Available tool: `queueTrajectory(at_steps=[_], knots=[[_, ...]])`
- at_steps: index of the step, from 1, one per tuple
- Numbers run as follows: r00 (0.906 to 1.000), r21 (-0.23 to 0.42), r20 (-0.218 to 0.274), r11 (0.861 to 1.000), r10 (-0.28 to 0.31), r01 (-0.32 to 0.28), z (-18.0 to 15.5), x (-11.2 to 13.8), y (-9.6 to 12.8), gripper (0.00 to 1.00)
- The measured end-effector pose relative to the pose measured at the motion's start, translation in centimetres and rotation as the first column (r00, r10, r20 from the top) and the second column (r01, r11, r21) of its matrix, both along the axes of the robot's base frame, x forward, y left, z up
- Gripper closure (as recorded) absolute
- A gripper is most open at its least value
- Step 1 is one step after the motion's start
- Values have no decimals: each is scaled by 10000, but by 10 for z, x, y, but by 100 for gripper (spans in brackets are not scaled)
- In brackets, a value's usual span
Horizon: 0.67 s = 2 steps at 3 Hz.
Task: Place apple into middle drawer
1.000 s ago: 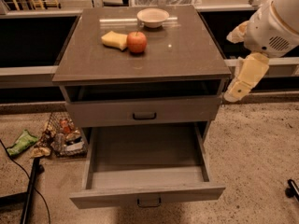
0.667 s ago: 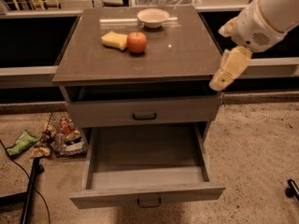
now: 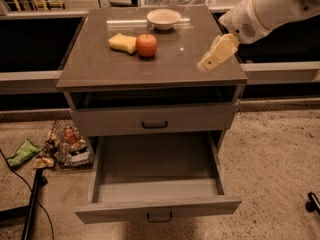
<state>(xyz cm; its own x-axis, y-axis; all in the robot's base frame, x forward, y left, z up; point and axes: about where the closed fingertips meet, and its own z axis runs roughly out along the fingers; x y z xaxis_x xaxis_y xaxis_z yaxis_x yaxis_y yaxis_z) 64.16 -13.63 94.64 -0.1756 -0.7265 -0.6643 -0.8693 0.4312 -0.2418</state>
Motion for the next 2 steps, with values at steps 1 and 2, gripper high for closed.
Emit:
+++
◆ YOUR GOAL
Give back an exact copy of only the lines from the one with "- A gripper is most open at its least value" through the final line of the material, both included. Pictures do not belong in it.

◆ EXERCISE RESPONSE
- A gripper is most open at its least value
- Step 1 is one step after the motion's start
- Values have no decimals: each is scaled by 10000, but by 10 for z, x, y, but by 100 for gripper (spans in brackets are not scaled)
- In brackets, a value's usual span
Horizon: 0.67 s = 2 steps at 3 Hz.
Task: Place apple into middle drawer
1.000 s ago: 
0.667 s ago: 
now: 
<state>(xyz cm; its own x-axis, y-axis; all in the robot's base frame, x forward, y left, z up; point and axes: about where the closed fingertips meet, and its own z axis runs roughly out along the fingers; x y z xaxis_x xaxis_y xaxis_z yaxis_x yaxis_y yaxis_z) 64.16 -13.63 94.64 -0.1756 -0.7265 -0.6643 -0.8693 0.4312 -0.2418</state>
Motion for the next 2 steps, with values at steps 1 and 2, gripper high for closed.
Emit:

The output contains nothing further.